* Supplied data:
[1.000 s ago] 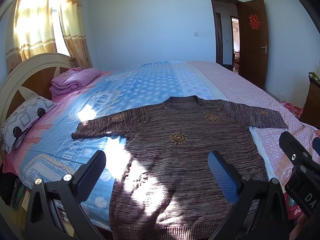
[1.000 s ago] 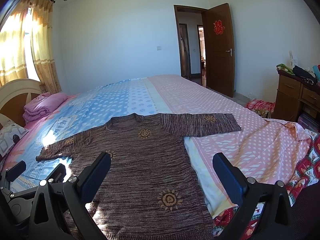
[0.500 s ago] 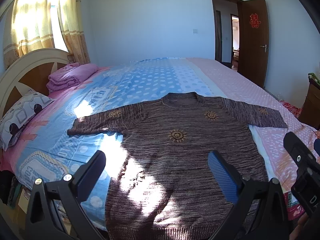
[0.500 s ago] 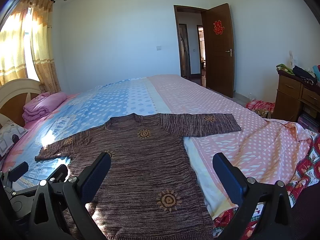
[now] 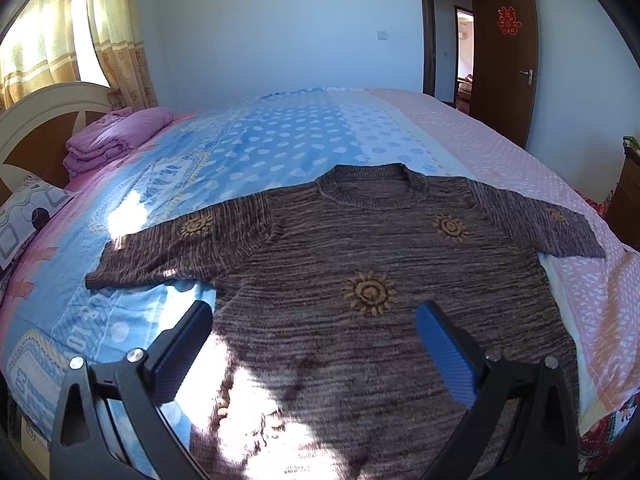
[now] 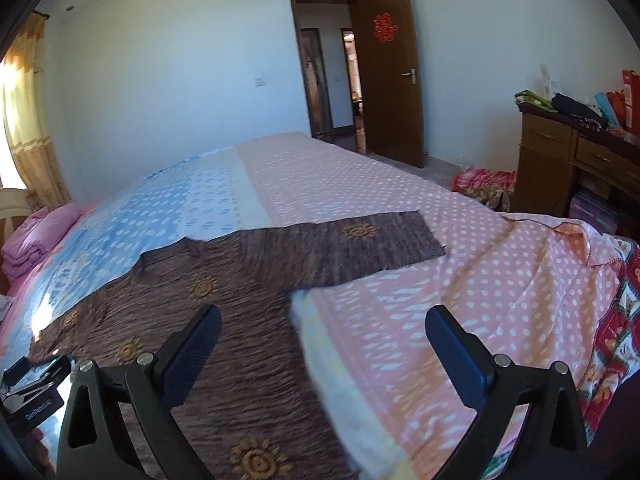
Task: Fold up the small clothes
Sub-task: 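Grasp the sweater sleeve end with the right gripper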
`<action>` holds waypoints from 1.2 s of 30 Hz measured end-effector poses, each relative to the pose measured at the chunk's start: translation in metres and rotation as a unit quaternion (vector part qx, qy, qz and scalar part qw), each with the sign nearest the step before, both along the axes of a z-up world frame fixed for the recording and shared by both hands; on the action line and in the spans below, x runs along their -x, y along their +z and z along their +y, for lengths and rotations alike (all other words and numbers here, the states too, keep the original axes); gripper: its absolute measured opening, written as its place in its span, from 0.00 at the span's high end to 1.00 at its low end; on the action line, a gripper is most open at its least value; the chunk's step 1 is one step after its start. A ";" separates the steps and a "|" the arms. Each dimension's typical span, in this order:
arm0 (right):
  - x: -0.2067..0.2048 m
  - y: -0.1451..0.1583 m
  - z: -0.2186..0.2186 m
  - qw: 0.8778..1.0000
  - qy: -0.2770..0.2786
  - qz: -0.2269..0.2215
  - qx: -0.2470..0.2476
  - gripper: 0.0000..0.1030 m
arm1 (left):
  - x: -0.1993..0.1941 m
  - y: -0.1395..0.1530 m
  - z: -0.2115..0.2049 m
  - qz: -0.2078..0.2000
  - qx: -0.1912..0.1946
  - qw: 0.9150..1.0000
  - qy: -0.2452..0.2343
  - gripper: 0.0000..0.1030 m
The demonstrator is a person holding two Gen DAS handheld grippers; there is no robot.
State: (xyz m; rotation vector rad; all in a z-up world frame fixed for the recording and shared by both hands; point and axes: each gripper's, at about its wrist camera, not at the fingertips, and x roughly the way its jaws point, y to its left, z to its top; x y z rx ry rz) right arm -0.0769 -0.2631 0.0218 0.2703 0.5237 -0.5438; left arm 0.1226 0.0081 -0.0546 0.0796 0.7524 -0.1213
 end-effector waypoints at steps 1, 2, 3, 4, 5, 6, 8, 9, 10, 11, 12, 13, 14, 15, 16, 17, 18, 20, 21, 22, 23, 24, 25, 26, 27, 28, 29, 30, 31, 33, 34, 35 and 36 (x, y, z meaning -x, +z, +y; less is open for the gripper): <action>-0.004 0.003 -0.018 1.000 -0.017 -0.004 -0.002 0.04 | -0.011 -0.002 0.005 0.002 -0.002 1.000 0.002 0.00; -0.007 0.005 -0.036 0.999 -0.036 -0.008 -0.005 0.08 | -0.023 -0.003 0.010 0.001 -0.003 1.000 0.008 0.00; -0.012 0.008 -0.060 0.998 -0.053 -0.013 -0.013 0.16 | -0.034 -0.005 0.015 -0.004 -0.010 1.000 0.018 0.00; -0.016 0.010 -0.081 0.997 -0.065 -0.015 -0.024 0.22 | -0.045 -0.007 0.019 -0.009 -0.013 0.999 0.029 0.00; -0.022 0.011 -0.103 0.996 -0.080 -0.013 -0.037 0.28 | -0.056 -0.009 0.024 -0.013 -0.025 0.999 0.039 0.00; -0.029 0.010 -0.126 0.994 -0.095 -0.011 -0.052 0.29 | -0.067 -0.012 0.027 -0.018 -0.031 0.998 0.048 0.00; -0.038 0.005 -0.171 0.989 -0.121 -0.009 -0.087 0.30 | -0.083 -0.020 0.031 -0.025 -0.029 0.998 0.054 0.00; -0.045 -0.001 -0.190 0.986 -0.127 -0.009 -0.107 0.30 | -0.091 -0.026 0.034 -0.024 -0.030 0.998 0.054 0.00; -0.052 -0.009 -0.207 0.983 -0.133 -0.006 -0.127 0.31 | -0.099 -0.033 0.037 -0.019 -0.031 0.998 0.055 0.00; -0.059 -0.017 -0.218 0.981 -0.132 -0.002 -0.143 0.33 | -0.106 -0.039 0.039 -0.012 -0.032 0.998 0.058 0.00; -0.069 -0.027 -0.228 0.979 -0.122 0.006 -0.163 0.35 | -0.112 -0.046 0.041 -0.005 -0.033 0.998 0.062 0.00; -0.082 -0.040 -0.235 0.977 -0.109 0.014 -0.185 0.46 | -0.118 -0.051 0.043 -0.001 -0.029 0.997 0.070 0.00; -0.091 -0.051 -0.240 0.974 -0.099 0.022 -0.203 0.55 | -0.122 -0.055 0.046 0.000 -0.022 0.997 0.077 0.00; -0.103 -0.065 -0.245 0.971 -0.091 0.032 -0.219 0.57 | -0.126 -0.060 0.047 0.002 -0.010 0.997 0.082 0.00; -0.111 -0.074 -0.248 0.969 -0.090 0.041 -0.225 0.58 | -0.128 -0.064 0.049 0.006 -0.003 0.996 0.088 0.00; -0.119 -0.082 -0.248 0.969 -0.091 0.050 -0.226 0.58 | -0.131 -0.069 0.049 0.013 0.010 0.996 0.090 0.00; -0.127 -0.090 -0.248 0.969 -0.092 0.061 -0.222 0.58 | -0.136 -0.073 0.049 0.027 0.021 0.995 0.089 0.00; -0.140 -0.101 -0.247 0.969 -0.089 0.077 -0.215 0.58 | -0.142 -0.078 0.050 0.048 0.036 0.994 0.093 0.00; -0.145 -0.106 -0.245 0.970 -0.091 0.085 -0.211 0.57 | -0.146 -0.079 0.049 0.051 0.047 0.993 0.098 0.00; -0.147 -0.109 -0.245 0.972 -0.094 0.085 -0.200 0.57 | -0.147 -0.081 0.049 0.055 0.052 0.992 0.100 0.00; -0.151 -0.108 -0.242 0.975 -0.094 0.087 -0.184 0.56 | -0.148 -0.083 0.050 0.061 0.054 0.992 0.100 0.00; -0.156 -0.108 -0.239 0.977 -0.089 0.096 -0.168 0.55 | -0.149 -0.084 0.051 0.064 0.054 0.992 0.098 0.00; -0.160 -0.109 -0.236 0.979 -0.084 0.105 -0.156 0.50 | -0.149 -0.084 0.051 0.064 0.056 0.992 0.098 0.00; -0.163 -0.110 -0.233 0.979 -0.081 0.113 -0.147 0.49 | -0.149 -0.085 0.052 0.062 0.056 0.992 0.098 0.00; -0.166 -0.111 -0.231 0.980 -0.079 0.124 -0.134 0.49 | -0.149 -0.085 0.052 0.061 0.056 0.992 0.098 0.00; -0.170 -0.111 -0.228 0.980 -0.075 0.140 -0.118 0.49 | -0.149 -0.085 0.053 0.059 0.053 0.992 0.098 0.00; -0.174 -0.112 -0.224 0.980 -0.069 0.157 -0.100 0.51 | -0.148 -0.086 0.054 0.059 0.053 0.992 0.097 0.00; -0.178 -0.112 -0.221 0.980 -0.063 0.167 -0.085 0.54 | -0.148 -0.086 0.055 0.058 0.053 0.992 0.097 0.00; -0.179 -0.111 -0.220 0.980 -0.053 0.173 -0.079 0.65 | -0.149 -0.086 0.057 0.056 0.054 0.992 0.097 0.00; -0.182 -0.108 -0.220 0.980 -0.042 0.176 -0.086 0.84 | -0.149 -0.087 0.058 0.055 0.056 0.992 0.096 0.00; -0.182 -0.105 -0.221 0.979 -0.039 0.174 -0.096 0.93 | -0.148 -0.087 0.059 0.054 0.057 0.992 0.096 0.00; -0.182 -0.102 -0.221 0.979 -0.042 0.175 -0.099 0.93 | -0.148 -0.087 0.059 0.053 0.057 0.992 0.095 0.00; -0.182 -0.096 -0.218 0.979 -0.045 0.173 -0.096 0.94 | -0.148 -0.087 0.059 0.052 0.058 0.992 0.095 0.00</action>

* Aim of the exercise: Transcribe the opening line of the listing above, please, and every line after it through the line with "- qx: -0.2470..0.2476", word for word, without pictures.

* Result for this exercise:
[1.000 s ago] 
[1.000 s ago] 
[0.500 s ago] 
[0.500 s ago] 
[now] 
[now] 
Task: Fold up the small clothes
Sub-task: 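Grasp the sweater sleeve end with the right gripper
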`<action>` holds waypoints from 1.2 s of 30 Hz measured end-effector poses, each relative to the pose measured at the chunk's start: translation in metres and rotation as a unit quaternion (vector part qx, qy, qz and scalar part qw), each with the sign nearest the step before, both along the axes of a z-up world frame fixed for the recording and shared by both hands; on the action line and in the spans below, x runs along their -x, y along their +z and z along their +y, for lengths and rotations alike (all other words and numbers here, the states too, keep the original axes); gripper: its absolute measured opening, written as its place in its span, from 0.00 at the span's high end to 1.00 at its low end; on the action line, a gripper is most open at its least value; the chunk's step 1 is one step after its start. A ";" separates the steps and a "|" the arms. Each dimension's typical span, in this order:
arm0 (right):
  - x: -0.2067..0.2048 m
  - y: -0.1451..0.1583 m
  - z: -0.2186..0.2186 m
  - qw: 0.8778..1.0000
  - qy: -0.2770..0.2786
  - qz: -0.2269..0.2215
  - qx: -0.2470..0.2476

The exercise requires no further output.